:: DATA TO USE ::
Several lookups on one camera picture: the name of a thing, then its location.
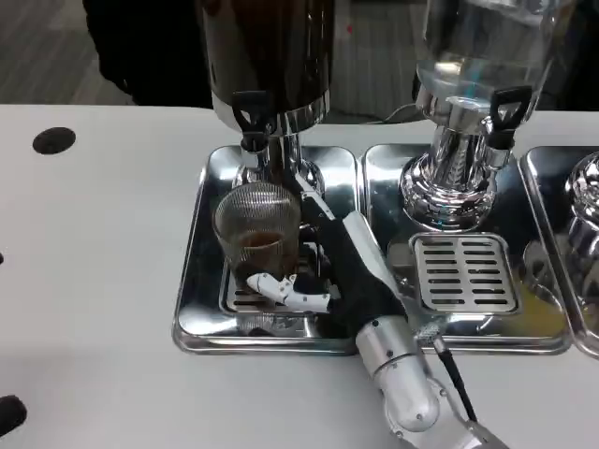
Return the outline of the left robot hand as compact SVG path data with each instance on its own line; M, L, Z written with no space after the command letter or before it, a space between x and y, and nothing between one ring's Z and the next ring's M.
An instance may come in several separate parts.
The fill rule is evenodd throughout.
M0 437L4 437L17 427L21 426L27 418L27 408L15 395L0 398Z

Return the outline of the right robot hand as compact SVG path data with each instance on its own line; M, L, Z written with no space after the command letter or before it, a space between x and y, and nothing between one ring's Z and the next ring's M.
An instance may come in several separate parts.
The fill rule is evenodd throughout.
M400 340L413 338L398 285L365 217L352 210L336 216L310 184L297 175L284 186L300 196L302 217L317 231L341 297L317 297L295 289L297 276L280 281L266 272L249 276L246 283L259 294L302 311L328 312L357 336L366 326L379 326Z

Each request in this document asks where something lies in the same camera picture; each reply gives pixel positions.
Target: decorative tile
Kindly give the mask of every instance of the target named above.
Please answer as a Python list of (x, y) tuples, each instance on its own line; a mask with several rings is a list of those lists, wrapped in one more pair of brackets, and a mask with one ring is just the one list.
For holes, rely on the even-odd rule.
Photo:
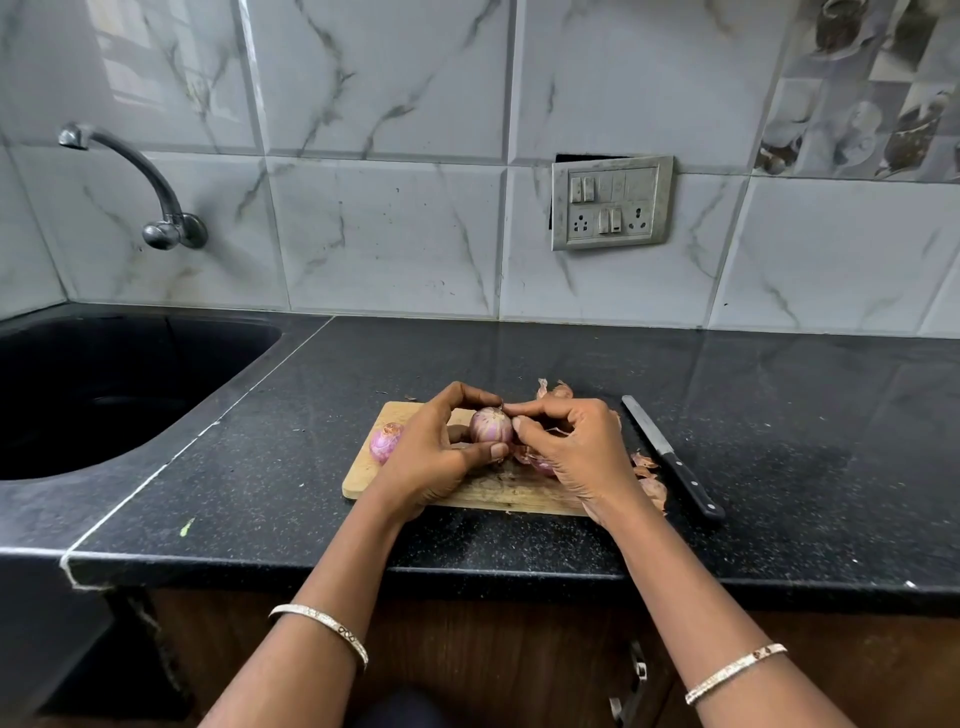
[(550, 170), (508, 172), (501, 318), (698, 327), (745, 178), (680, 175), (661, 245), (550, 250)]
[(745, 171), (793, 9), (520, 0), (508, 159), (669, 154)]
[(14, 141), (84, 121), (141, 149), (257, 151), (231, 0), (0, 0), (0, 29)]
[(294, 309), (495, 316), (502, 167), (269, 163)]
[(753, 178), (712, 328), (913, 334), (960, 241), (960, 188)]
[(958, 82), (957, 3), (803, 0), (755, 168), (960, 182)]
[(53, 262), (12, 161), (0, 147), (0, 318), (61, 301)]
[(286, 307), (262, 159), (150, 154), (180, 206), (210, 234), (201, 250), (159, 251), (140, 234), (159, 217), (154, 190), (119, 155), (38, 147), (14, 154), (71, 299)]
[(268, 153), (502, 159), (510, 2), (248, 2)]

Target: knife
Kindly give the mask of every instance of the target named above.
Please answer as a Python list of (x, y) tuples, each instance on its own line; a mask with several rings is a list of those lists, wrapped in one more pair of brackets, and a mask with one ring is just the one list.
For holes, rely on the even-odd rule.
[(677, 453), (673, 451), (670, 443), (663, 437), (663, 433), (654, 425), (654, 421), (643, 411), (643, 407), (630, 395), (624, 395), (620, 400), (627, 411), (630, 412), (630, 416), (634, 418), (637, 426), (643, 430), (647, 440), (660, 454), (660, 462), (663, 467), (670, 471), (686, 488), (687, 493), (704, 518), (716, 523), (725, 519), (727, 514), (724, 509), (707, 495), (700, 478), (694, 475), (693, 471), (684, 464), (684, 461), (677, 457)]

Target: granite countertop
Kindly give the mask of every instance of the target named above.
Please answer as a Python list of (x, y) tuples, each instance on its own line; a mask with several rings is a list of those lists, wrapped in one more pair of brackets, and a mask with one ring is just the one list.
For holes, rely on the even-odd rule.
[[(745, 606), (960, 615), (960, 341), (206, 315), (284, 335), (123, 468), (0, 484), (0, 555), (70, 549), (82, 586), (292, 590), (385, 401), (457, 378), (525, 400), (546, 376), (643, 404), (728, 512), (707, 526), (671, 489), (667, 518)], [(404, 528), (384, 589), (637, 599), (589, 519), (444, 507)]]

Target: switch plate
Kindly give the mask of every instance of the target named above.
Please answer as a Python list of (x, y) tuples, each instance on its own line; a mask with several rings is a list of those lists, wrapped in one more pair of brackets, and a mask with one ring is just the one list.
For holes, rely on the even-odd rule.
[(672, 184), (672, 157), (555, 163), (552, 249), (664, 242)]

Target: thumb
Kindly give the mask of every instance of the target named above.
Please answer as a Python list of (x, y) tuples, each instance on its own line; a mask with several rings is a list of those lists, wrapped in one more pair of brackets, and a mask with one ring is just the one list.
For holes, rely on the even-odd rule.
[(473, 443), (465, 448), (456, 448), (467, 465), (467, 470), (481, 468), (484, 465), (500, 460), (510, 454), (510, 446), (506, 443)]
[(514, 430), (520, 438), (520, 442), (529, 445), (541, 455), (550, 457), (557, 450), (557, 444), (562, 438), (551, 435), (543, 429), (542, 425), (529, 417), (517, 415), (514, 417)]

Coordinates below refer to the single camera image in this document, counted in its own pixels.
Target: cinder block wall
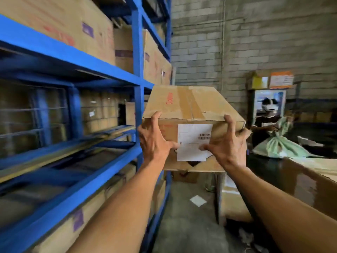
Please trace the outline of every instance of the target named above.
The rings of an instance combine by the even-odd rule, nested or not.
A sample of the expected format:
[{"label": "cinder block wall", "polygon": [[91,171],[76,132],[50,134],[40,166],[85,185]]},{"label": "cinder block wall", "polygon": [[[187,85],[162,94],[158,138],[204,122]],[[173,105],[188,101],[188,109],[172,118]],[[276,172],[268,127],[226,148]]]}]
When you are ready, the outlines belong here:
[{"label": "cinder block wall", "polygon": [[250,72],[291,69],[300,97],[337,98],[337,0],[225,0],[224,25],[223,1],[173,0],[177,85],[214,85],[246,115]]}]

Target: black shirt
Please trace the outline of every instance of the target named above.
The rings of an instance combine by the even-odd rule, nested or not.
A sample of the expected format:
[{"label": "black shirt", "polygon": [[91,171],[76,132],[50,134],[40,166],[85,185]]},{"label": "black shirt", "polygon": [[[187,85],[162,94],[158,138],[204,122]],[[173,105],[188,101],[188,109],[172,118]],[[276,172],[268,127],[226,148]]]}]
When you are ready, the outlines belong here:
[{"label": "black shirt", "polygon": [[[259,116],[255,119],[255,124],[253,126],[256,127],[267,127],[270,125],[273,125],[277,123],[277,121],[280,119],[280,116],[273,116],[273,117],[265,117],[265,116]],[[269,138],[270,135],[265,130],[256,131],[252,135],[252,144],[253,147],[257,146],[259,143],[263,142],[267,138]]]}]

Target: shelving rack
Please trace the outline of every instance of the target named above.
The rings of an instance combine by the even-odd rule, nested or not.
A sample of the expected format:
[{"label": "shelving rack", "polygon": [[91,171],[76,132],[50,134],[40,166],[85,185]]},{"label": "shelving rack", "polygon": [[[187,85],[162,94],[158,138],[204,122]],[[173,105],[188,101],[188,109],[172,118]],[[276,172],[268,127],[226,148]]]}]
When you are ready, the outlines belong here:
[{"label": "shelving rack", "polygon": [[[159,50],[166,59],[170,60],[171,0],[158,0],[161,17],[153,16],[151,12],[147,13],[143,8],[142,0],[125,1],[126,5],[104,6],[101,9],[108,17],[122,16],[131,22],[134,74],[0,15],[2,28],[0,48],[2,51],[11,53],[0,59],[0,77],[34,85],[54,85],[64,88],[68,98],[72,138],[66,142],[0,159],[0,179],[6,181],[0,184],[0,192],[22,181],[30,183],[42,181],[68,186],[65,192],[42,204],[32,215],[0,231],[0,252],[23,252],[29,249],[122,167],[135,158],[137,158],[138,167],[143,161],[139,137],[134,127],[119,126],[85,137],[81,121],[78,89],[109,89],[114,92],[129,92],[133,88],[136,126],[141,124],[144,111],[144,90],[150,91],[153,87],[152,83],[143,79],[142,28],[149,30]],[[159,38],[152,22],[166,22],[166,43]],[[43,131],[50,130],[46,117],[42,115]],[[117,141],[118,138],[128,134],[133,135],[133,142]],[[112,135],[118,135],[118,138],[111,140]],[[95,146],[128,150],[93,174],[54,169],[58,165],[82,158],[88,149]],[[170,186],[171,176],[168,175],[164,204],[149,223],[142,244],[143,252],[146,252],[153,242],[153,235],[158,227]]]}]

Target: green plastic bag
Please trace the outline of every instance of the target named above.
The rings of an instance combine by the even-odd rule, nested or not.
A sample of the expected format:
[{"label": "green plastic bag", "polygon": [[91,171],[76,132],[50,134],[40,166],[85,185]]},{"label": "green plastic bag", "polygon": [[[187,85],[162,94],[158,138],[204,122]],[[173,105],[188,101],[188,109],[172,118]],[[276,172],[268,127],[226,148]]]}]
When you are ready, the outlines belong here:
[{"label": "green plastic bag", "polygon": [[317,155],[309,153],[300,145],[283,136],[288,131],[290,125],[291,123],[287,122],[286,117],[279,119],[276,123],[276,127],[278,127],[279,130],[268,132],[270,134],[270,138],[267,138],[258,144],[253,149],[253,153],[271,158],[317,157]]}]

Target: concrete floor
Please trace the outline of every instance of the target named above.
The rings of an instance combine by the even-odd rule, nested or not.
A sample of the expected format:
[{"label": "concrete floor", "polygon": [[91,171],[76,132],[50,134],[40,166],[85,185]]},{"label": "concrete floor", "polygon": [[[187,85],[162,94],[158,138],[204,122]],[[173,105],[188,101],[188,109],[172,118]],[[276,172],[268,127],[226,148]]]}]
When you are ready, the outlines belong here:
[{"label": "concrete floor", "polygon": [[[245,252],[240,240],[217,224],[215,194],[204,189],[204,181],[200,177],[197,184],[173,182],[153,253]],[[207,203],[197,207],[190,201],[196,195]]]}]

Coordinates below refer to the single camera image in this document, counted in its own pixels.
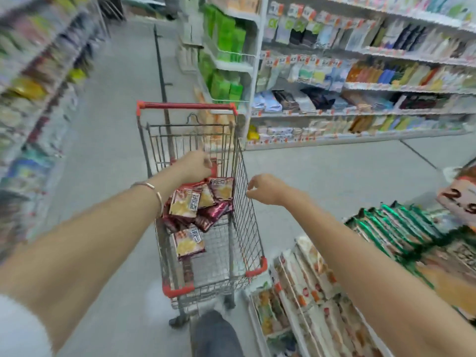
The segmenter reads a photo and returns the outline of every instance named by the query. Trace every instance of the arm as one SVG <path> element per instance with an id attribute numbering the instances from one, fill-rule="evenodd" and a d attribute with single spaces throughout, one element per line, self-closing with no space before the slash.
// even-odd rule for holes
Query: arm
<path id="1" fill-rule="evenodd" d="M 72 333 L 104 284 L 183 183 L 211 174 L 203 152 L 191 152 L 148 180 L 62 222 L 0 267 L 0 294 L 26 306 L 45 325 L 54 351 Z"/>
<path id="2" fill-rule="evenodd" d="M 285 207 L 322 254 L 337 280 L 396 357 L 476 356 L 476 333 L 446 302 L 399 264 L 269 174 L 247 195 Z"/>

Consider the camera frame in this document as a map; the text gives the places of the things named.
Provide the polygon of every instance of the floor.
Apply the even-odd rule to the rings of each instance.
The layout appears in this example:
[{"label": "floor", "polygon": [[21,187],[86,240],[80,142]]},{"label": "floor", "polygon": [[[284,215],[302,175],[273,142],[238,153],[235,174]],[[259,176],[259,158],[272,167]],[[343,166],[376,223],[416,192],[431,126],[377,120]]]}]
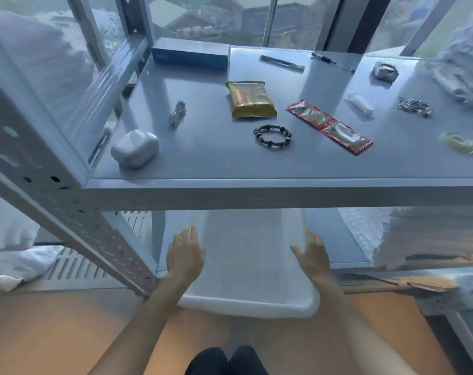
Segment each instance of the floor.
[{"label": "floor", "polygon": [[[420,375],[455,373],[413,297],[390,292],[350,297]],[[0,296],[0,375],[86,374],[140,302],[124,289]],[[356,374],[325,302],[314,317],[302,320],[178,308],[145,374],[183,374],[204,348],[220,346],[230,355],[243,343],[256,348],[272,375]]]}]

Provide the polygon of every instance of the box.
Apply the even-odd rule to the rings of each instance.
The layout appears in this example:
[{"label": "box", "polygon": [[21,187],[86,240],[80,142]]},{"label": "box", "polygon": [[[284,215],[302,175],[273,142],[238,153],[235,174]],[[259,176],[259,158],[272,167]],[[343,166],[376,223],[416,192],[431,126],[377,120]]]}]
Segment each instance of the box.
[{"label": "box", "polygon": [[228,44],[162,37],[153,46],[152,55],[157,64],[226,71],[229,65],[229,49]]}]

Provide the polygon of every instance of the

:: WHAT NEEDS TO BE DONE ::
Look through the data and gather every line with the string "nothing" in it.

:: SOLUTION BELOW ::
Return the outline of the left robot hand as compact SVG path data with each instance on its own line; M, L, Z written with no space after the command letter or before it, a space between x and y, and nothing between one ring's Z and the next ring's M.
Return the outline of the right robot hand as compact SVG path data with each instance on its own line; M, L, Z written with no space after the command letter or before it, a space between x and y, and nothing between one ring's Z and the next ring's M.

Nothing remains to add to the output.